§ YOUR OBJECTIVE: Retype the data that follows with no alterations, please.

§ DATA SECTION:
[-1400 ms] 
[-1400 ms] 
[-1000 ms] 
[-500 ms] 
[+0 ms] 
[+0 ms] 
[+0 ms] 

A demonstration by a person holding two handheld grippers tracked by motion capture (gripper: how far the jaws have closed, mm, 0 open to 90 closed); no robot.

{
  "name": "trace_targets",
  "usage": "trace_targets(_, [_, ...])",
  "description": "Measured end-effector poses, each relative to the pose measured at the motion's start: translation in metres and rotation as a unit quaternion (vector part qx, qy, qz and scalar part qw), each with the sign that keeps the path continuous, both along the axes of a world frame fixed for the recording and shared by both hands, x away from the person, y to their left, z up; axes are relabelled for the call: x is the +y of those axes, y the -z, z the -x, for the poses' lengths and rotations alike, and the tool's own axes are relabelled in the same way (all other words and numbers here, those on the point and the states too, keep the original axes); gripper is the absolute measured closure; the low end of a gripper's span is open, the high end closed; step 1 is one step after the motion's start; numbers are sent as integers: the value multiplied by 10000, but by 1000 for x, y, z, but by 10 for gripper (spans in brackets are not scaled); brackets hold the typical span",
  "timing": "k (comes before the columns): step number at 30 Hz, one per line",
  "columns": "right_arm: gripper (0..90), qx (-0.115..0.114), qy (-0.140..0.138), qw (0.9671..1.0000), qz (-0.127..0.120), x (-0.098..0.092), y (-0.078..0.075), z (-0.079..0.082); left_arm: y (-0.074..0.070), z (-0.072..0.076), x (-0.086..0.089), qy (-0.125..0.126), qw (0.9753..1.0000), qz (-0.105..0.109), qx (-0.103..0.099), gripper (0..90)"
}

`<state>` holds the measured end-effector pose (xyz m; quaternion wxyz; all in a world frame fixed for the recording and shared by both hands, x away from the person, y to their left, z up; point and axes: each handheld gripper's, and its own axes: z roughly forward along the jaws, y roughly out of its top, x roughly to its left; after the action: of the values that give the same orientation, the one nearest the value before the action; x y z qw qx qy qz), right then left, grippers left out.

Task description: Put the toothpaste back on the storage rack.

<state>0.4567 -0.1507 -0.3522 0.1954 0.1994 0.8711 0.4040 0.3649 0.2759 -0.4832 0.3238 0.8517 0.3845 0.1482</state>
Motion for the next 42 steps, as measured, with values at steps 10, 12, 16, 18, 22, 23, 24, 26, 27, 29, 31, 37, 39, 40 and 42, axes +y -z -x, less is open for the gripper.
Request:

§ REPLY:
[-1400 ms] 
[-1400 ms] 
[-1000 ms] 
[-500 ms] 
[+0 ms] 
[+0 ms] 
[+0 ms] 

A demonstration by a person holding two handheld grippers tracked by motion capture (gripper: how far the jaws have closed, mm, 0 open to 90 closed); no robot.

{
  "name": "trace_targets",
  "usage": "trace_targets(_, [_, ...])",
  "description": "Measured end-effector poses, each relative to the pose measured at the motion's start: translation in metres and rotation as a unit quaternion (vector part qx, qy, qz and scalar part qw), each with the sign that keeps the path continuous, both along the axes of a world frame fixed for the recording and shared by both hands, x away from the person, y to their left, z up; axes are relabelled for the call: x is the +y of those axes, y the -z, z the -x, for the poses' lengths and rotations alike, and the tool's own axes are relabelled in the same way (all other words and numbers here, those on the point and the states too, keep the original axes); gripper is the absolute measured closure; the low end of a gripper's span is open, the high end closed; step 1 is one step after the motion's start; numbers are sent as integers: the value multiplied by 10000, but by 1000 for x, y, z, but by 10 for gripper (spans in brackets are not scaled); brackets hold the typical span",
  "timing": "k (comes before the columns): step number at 30 Hz, one per line",
  "columns": "right_arm: gripper (0..90), qx (-0.115..0.114), qy (-0.140..0.138), qw (0.9671..1.0000), qz (-0.127..0.120), x (-0.098..0.092), y (-0.078..0.075), z (-0.079..0.082); left_arm: y (-0.074..0.070), z (-0.072..0.076), x (-0.086..0.089), qy (-0.125..0.126), qw (0.9753..1.0000), qz (-0.105..0.109), qx (-0.103..0.099), gripper (0..90)"
}

`<state>` holds the measured end-effector pose (xyz m; quaternion wxyz; all in a world frame fixed for the recording and shared by both hands, x away from the person, y to their left, z up; point and axes: each handheld gripper's, and its own axes: z roughly forward along the jaws, y roughly out of its top, x roughly to its left; after the action: of the values that give the same orientation, the one nearest the value before the action; x y z qw qx qy qz), right then left, grippers left out.

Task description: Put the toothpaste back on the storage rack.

<state>0.4567 -0.1507 -0.3522 0.1954 0.1994 0.8711 0.4040 0.3649 0.2759 -0.4832 0.3238 0.8517 0.3845 0.1482</state>
Motion for the next 42 steps, as measured, with values at steps 10, 12, 16, 18, 22, 23, 24, 26, 27, 29, 31, 37, 39, 40 and 42, axes +y -z -x, less is open for the gripper.
Request:

This answer requires no additional content.